TASK ITEM: Every line below that has "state" in it should be copied.

========================

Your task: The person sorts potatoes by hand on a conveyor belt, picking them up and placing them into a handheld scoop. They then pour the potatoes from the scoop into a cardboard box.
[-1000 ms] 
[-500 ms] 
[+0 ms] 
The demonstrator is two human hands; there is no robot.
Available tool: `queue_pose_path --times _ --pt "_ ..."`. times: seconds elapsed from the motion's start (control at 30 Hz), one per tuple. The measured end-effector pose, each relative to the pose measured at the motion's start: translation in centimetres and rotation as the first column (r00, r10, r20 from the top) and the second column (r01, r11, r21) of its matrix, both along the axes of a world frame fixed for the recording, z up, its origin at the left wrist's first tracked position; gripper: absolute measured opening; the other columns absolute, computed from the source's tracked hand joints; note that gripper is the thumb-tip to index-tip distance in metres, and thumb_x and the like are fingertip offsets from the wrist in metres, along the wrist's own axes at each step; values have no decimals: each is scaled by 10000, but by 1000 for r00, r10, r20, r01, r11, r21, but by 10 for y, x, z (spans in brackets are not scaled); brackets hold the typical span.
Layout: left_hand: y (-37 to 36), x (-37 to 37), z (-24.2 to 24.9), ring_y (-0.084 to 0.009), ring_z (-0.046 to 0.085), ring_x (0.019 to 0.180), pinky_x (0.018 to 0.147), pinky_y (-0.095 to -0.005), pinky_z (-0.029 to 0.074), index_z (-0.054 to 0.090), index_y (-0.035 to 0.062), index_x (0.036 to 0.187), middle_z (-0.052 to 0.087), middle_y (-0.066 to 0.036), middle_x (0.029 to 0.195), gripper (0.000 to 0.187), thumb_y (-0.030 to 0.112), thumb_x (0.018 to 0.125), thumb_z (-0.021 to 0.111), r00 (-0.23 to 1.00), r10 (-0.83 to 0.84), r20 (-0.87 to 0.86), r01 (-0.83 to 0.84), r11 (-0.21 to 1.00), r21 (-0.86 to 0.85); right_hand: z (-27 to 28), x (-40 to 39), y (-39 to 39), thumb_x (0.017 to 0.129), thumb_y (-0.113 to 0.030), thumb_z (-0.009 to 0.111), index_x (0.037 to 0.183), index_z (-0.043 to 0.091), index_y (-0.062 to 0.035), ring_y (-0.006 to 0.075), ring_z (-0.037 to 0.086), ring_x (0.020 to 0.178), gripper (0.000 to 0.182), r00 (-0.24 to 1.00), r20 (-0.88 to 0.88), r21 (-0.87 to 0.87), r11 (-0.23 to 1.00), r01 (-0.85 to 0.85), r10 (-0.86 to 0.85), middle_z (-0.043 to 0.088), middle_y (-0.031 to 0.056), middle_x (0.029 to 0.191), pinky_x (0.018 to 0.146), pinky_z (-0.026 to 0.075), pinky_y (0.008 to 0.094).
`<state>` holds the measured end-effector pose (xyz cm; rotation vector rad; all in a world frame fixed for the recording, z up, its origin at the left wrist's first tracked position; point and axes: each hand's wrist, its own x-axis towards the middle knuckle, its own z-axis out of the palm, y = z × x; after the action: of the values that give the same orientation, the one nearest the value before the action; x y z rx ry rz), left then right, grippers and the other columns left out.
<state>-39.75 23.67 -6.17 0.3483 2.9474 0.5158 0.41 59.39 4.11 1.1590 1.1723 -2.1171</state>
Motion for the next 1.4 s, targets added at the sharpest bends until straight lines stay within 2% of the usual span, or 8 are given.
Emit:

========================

RESULT:
`<state>` holds the measured end-effector pose (xyz cm; rotation vector rad; all in a world frame fixed for the recording, z up, its origin at the left wrist's first tracked position; point and axes: each hand's wrist, its own x-axis towards the middle knuckle, its own z-axis out of the palm, y = z × x; after the action: of the values that give the same orientation, the one nearest the value before the action; x y z rx ry rz), left then right, grippers and the other columns left out.
<state>-39.75 23.67 -6.17 0.3483 2.9474 0.5158 0.41 59.39 4.11 1.1590 1.1723 -2.1171</state>

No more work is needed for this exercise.